Statistics from Altmetric.com
If you wish to reuse any or all of this article please use the link below which will take you to the Copyright Clearance Center’s RightsLink service. You will be able to get a quick price and instant permission to reuse the content in many different ways.
Editor,—Leishmaniasis is caused by infection of the protozoan Leishmania and is clinically classified as Old and New World cutaneous leishmaniasis (CL), mucocutaneous leishmaniasis, or visceral leishmaniasis. In the Old World, CL exists in the Middle East, Mediterranean regions, southern Asia, and northern and central parts of Africa.1 CL has been continuing endemically for ages in Sanliurfa, a city in south eastern Turkey.2
CL usually affects unclothed parts of the body, such as the face, legs and arms, that can easily be bitten by a female sandfly vector.3 Also, CL may rarely appear in the eyelid. CL generally begins as a red-brown papule or nodule at the site of inoculation.4 The initial nodular erythematous lesion usually breaks down to form an ulcer. About 90% of such lesions heal spontaneously in months, usually leaving a scar.5
A case of cutaneous leishmaniasis of ocular involvement resulting in mechanical ptosis and lagophthalmos is reported.
A 13 year old Turkish boy complained of an erythematous and swollen lesion of his right upper lid that had enlarged slowly for 1 year. He complained about being unable to close his right eyelid during sleep for the past 8 months.
On examination in the eye clinic at the school of medicine, Harran University, a crusted lesion adherent to firm subcutaneous tissue, parallel to the right upper eyelid margin, was identified in the centre of an indurated and erythematous area. A decrease of 2.5 mm in the palpebral aperture, 6 mm in the levator function and 3 mm lagophthalmos were determined (Fig 1). Visual acuity was normal and there were no retinal lesions on funduscopy. Systemically he was in good health. After the patient was referred to a dermatologist, oriental sore was suspected. Amastigotes were identified in a Giemsa stained smear obtained from edge of the lesion. Needle aspirated was cultured on NNN medium and promastigots grew. In the light of the clinical and laboratory findings CL was diagnosed. After the diagnosis, chemotherapy with intramuscular injections of meglumine antimoniate (Glucantime 60 mg/kg/day) were given to the patient consecutively for 20 days. He had no adverse reactions to treatment.

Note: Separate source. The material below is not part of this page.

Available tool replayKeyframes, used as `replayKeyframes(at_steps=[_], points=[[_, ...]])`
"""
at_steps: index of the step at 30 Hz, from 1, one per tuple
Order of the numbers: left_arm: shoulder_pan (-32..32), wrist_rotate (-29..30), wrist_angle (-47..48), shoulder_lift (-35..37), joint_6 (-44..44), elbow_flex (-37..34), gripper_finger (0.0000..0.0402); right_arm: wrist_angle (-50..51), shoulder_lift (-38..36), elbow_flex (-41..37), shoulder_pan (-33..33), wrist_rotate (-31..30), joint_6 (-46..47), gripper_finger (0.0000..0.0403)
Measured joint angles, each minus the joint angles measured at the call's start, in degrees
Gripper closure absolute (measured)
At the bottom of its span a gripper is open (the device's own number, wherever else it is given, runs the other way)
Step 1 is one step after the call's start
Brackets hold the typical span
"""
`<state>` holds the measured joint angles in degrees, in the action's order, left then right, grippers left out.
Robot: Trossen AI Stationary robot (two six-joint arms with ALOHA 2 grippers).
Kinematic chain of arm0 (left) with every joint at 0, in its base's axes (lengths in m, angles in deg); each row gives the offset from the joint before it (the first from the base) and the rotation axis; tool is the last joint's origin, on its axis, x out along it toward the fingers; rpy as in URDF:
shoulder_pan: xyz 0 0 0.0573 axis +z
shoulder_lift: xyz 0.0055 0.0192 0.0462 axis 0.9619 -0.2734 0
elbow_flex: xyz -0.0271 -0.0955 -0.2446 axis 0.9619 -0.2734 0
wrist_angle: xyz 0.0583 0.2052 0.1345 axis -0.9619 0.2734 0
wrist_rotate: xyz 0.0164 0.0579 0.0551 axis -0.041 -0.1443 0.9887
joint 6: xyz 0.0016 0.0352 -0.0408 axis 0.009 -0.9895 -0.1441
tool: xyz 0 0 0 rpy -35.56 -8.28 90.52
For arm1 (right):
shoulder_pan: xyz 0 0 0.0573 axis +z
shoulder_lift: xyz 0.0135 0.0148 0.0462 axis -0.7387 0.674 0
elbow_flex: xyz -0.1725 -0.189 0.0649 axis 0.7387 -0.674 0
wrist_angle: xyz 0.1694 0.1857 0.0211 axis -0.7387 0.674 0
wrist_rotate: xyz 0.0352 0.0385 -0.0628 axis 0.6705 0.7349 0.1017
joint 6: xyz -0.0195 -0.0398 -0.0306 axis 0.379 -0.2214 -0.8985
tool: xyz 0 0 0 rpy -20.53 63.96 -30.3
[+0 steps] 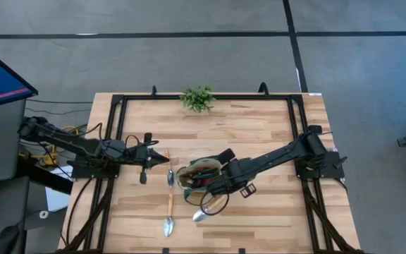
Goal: Pick & Place Garden tools in Gardening bag
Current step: Put the top right trowel into the gardening bag
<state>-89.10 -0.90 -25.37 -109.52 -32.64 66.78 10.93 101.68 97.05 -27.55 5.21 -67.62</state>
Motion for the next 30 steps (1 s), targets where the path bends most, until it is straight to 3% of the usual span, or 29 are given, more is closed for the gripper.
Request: replayKeyframes(at_steps=[6, 12, 17, 23, 30], points=[[0.0, 0.2, 0.0, 0.0, 0.0, 0.0, 0.0399, 0.5, -0.1, 1.2, 0.4, -6.1, 1.2, 0.0187], [0.0, 0.2, 0.0, 0.0, 0.0, 0.0, 0.0399, 0.7, -0.1, 6.2, 0.5, -9.0, 2.9, 0.0171], [0.0, 0.2, 0.0, 0.0, 0.0, 0.0, 0.0399, 3.6, -0.1, 9.0, 0.4, -8.0, 11.1, 0.0215], [0.0, 0.2, 0.1, 0.0, 0.0, 0.0, 0.0399, 3.4, -0.1, 9.0, -0.7, 0.8, 21.9, 0.0304], [0.0, 0.1, 0.1, 0.0, 1.5, 0.0, 0.0399, 0.5, -2.7, 7.9, -0.5, -1.2, 25.1, 0.0394]])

Six weeks after starting treatment, induration and oedema were completely resolved, leaving minimal scar tissue in the centre of the lesion. The levator function improved 5 mm, and ptosis has almost completely resolved. However, lagophthalmos remained at the same level as before treatment (Fig 2). Repeated microbiological tests were negative. After 6 months lagophthalmos reduced about 1 mm.
As sandflies bite uncovered areas of skin, the face is the most commonly affected area of the body.3 Ocular manifestations are usually restricted to the eyelids and occur only in 2–5% of patients with facial lesions.6 According to Morgan, the rarity of eyelid lesions is due to eyelid movements preventing the fly vector from biting the skin in this area.7 Also O’Neillet al have supported this hypothesis by attributing the eyelid CL in a patient with neurogenic ptosis to the inability of eyelid movement for innervational reasons.6
Even though cases with conjunctivitis and eyelid involvement caused by the species of Leishmania have been reported in the literature, CL causing mechanical ptosis and lagophthalmos of the eyelid has not been reported.89Mechanical ptosis preventing the levator movement develops as a result of the massive volume on the upper eyelid, inflammation, or scar formation.10 In our case, inflammation caused by the ulcerated CL lesion adjacent to the subcutaneous tissue, resulted in mild mechanical ptosis in the upper eyelid on the right eye and moderate decrease in the levator function. Surprisingly, subcutaneous induration, inflammation, and perilesional oedema also caused lagophthalmos of 3 mm by preventing the contraction of the lid. The presence of lagophthalmos even 6 months after treatment was thought to be caused by the scar tissue left by the lesion on the eyelid. The lagophthalmos might have improved if this patient had been treated earlier.
CL is a self limiting condition and there is a tendency to allow uncomplicated lesions to heal spontaneously without specific treatment. None the less, the majority of lesions involute with disfiguring scar tissues. As in our case, ptosis could lead to cosmetic and emotional problems. Lagophthalmos, developing as a result of scar formation in the eyelid, has the potential not only to cause cosmetic problems but also to threaten vision. Early diagnosis and treatment are necessary since the case of cutaneous leishmaniasis with eyelid involvement may cause ocular complications.